**Work item**
The whole listing should be retyped word for word, apart from the pictures it holds.

**Collected material**
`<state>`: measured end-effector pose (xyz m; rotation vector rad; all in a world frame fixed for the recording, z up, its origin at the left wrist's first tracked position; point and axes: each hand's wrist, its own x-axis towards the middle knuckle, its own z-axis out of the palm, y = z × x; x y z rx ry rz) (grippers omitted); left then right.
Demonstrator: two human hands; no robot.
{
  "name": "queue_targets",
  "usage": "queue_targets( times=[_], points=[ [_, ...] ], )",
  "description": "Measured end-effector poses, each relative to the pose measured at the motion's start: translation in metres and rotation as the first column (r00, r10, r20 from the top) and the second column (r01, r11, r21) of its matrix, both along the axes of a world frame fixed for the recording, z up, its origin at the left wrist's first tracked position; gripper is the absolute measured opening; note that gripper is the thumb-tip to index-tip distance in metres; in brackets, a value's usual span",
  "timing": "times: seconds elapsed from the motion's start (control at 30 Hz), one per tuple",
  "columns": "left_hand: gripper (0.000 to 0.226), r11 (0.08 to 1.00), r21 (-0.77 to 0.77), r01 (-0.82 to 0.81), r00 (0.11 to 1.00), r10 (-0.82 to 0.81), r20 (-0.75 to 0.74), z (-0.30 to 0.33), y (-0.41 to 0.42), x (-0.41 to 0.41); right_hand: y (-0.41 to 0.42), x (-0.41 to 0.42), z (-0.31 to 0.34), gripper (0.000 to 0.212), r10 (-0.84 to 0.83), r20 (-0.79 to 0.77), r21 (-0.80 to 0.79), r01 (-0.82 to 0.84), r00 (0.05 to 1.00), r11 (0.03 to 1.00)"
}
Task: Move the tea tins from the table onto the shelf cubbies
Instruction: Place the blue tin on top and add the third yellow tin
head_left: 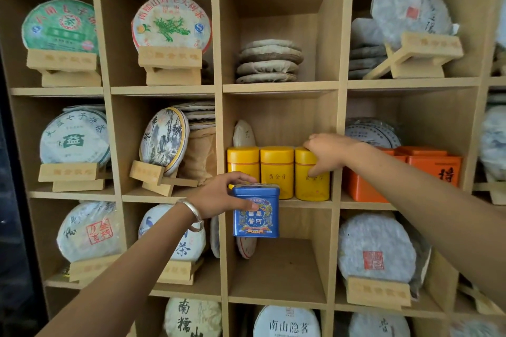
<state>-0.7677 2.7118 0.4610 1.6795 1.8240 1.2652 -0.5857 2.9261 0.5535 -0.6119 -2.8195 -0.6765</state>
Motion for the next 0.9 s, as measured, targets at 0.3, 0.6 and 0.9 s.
queue_targets(
  times=[0.3, 0.6, 0.9],
  points=[
    [0.047, 1.000, 0.011, -0.003, 1.000, 0.003, -0.030, 0.000, 0.001, 0.003, 0.004, 0.000, -0.002, 0.056, -0.005, -0.018, 0.003, 0.005, 1.000, 1.000],
    [0.048, 1.000, 0.024, -0.010, 1.000, 0.010, -0.013, 0.003, -0.001, 0.007, 0.005, 0.003, -0.003, 0.070, -0.017, -0.023, -0.031, 0.016, 1.000, 0.999],
    [0.051, 0.976, 0.212, -0.053, 0.998, 0.056, -0.008, 0.064, 0.006, 0.018, -0.047, 0.030, -0.001, 0.061, 0.109, -0.551, -0.500, -0.432, 0.827, 0.751]
  ],
)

**Exercise solution**
`<state>`: measured end-effector pose (xyz m; rotation vector rad; all in a world frame fixed for the recording, z up, its origin at the left wrist's first tracked position; point and axes: each hand's wrist, its own x-axis towards the middle knuckle, its own z-axis out of the palm, y = z × x; x y z rx ry rz) (grippers omitted); left then right.
Demonstrator: two human hands; no robot.
{
  "name": "queue_targets",
  "usage": "queue_targets( times=[_], points=[ [_, ...] ], )",
  "description": "Measured end-effector poses, each relative to the pose measured at the motion's start: translation in metres and rotation as the first column (r00, r10, r20 from the top) and the second column (r01, r11, r21) of its matrix, both along the axes of a world frame fixed for the recording, z up, its origin at the left wrist's first tracked position; gripper is the absolute measured opening; note that gripper is the thumb-tip to index-tip distance in metres; in brackets, a value's usual span",
  "timing": "times: seconds elapsed from the motion's start (control at 30 Hz), one per tuple",
  "columns": "left_hand: gripper (0.000 to 0.226), r11 (0.08 to 1.00), r21 (-0.77 to 0.77), r01 (-0.82 to 0.81), r00 (0.11 to 1.00), r10 (-0.82 to 0.81), r20 (-0.75 to 0.74), z (-0.30 to 0.33), y (-0.41 to 0.42), x (-0.41 to 0.41); right_hand: y (-0.41 to 0.42), x (-0.41 to 0.42), z (-0.31 to 0.34), gripper (0.000 to 0.212), r10 (-0.84 to 0.83), r20 (-0.79 to 0.77), r21 (-0.80 to 0.79), r01 (-0.82 to 0.84), r00 (0.05 to 1.00), r11 (0.03 to 1.00)"
}
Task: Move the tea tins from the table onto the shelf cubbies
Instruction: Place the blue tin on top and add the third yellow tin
head_left: 
<state>-0.7677 2.7118 0.4610 1.6795 1.8240 1.2652 -0.5857 2.9261 0.5535 -0.6119 -2.8195 -0.6765</state>
Motion for the next 0.9 s, as measured, targets at 0.3, 0.6 and 0.9 s.
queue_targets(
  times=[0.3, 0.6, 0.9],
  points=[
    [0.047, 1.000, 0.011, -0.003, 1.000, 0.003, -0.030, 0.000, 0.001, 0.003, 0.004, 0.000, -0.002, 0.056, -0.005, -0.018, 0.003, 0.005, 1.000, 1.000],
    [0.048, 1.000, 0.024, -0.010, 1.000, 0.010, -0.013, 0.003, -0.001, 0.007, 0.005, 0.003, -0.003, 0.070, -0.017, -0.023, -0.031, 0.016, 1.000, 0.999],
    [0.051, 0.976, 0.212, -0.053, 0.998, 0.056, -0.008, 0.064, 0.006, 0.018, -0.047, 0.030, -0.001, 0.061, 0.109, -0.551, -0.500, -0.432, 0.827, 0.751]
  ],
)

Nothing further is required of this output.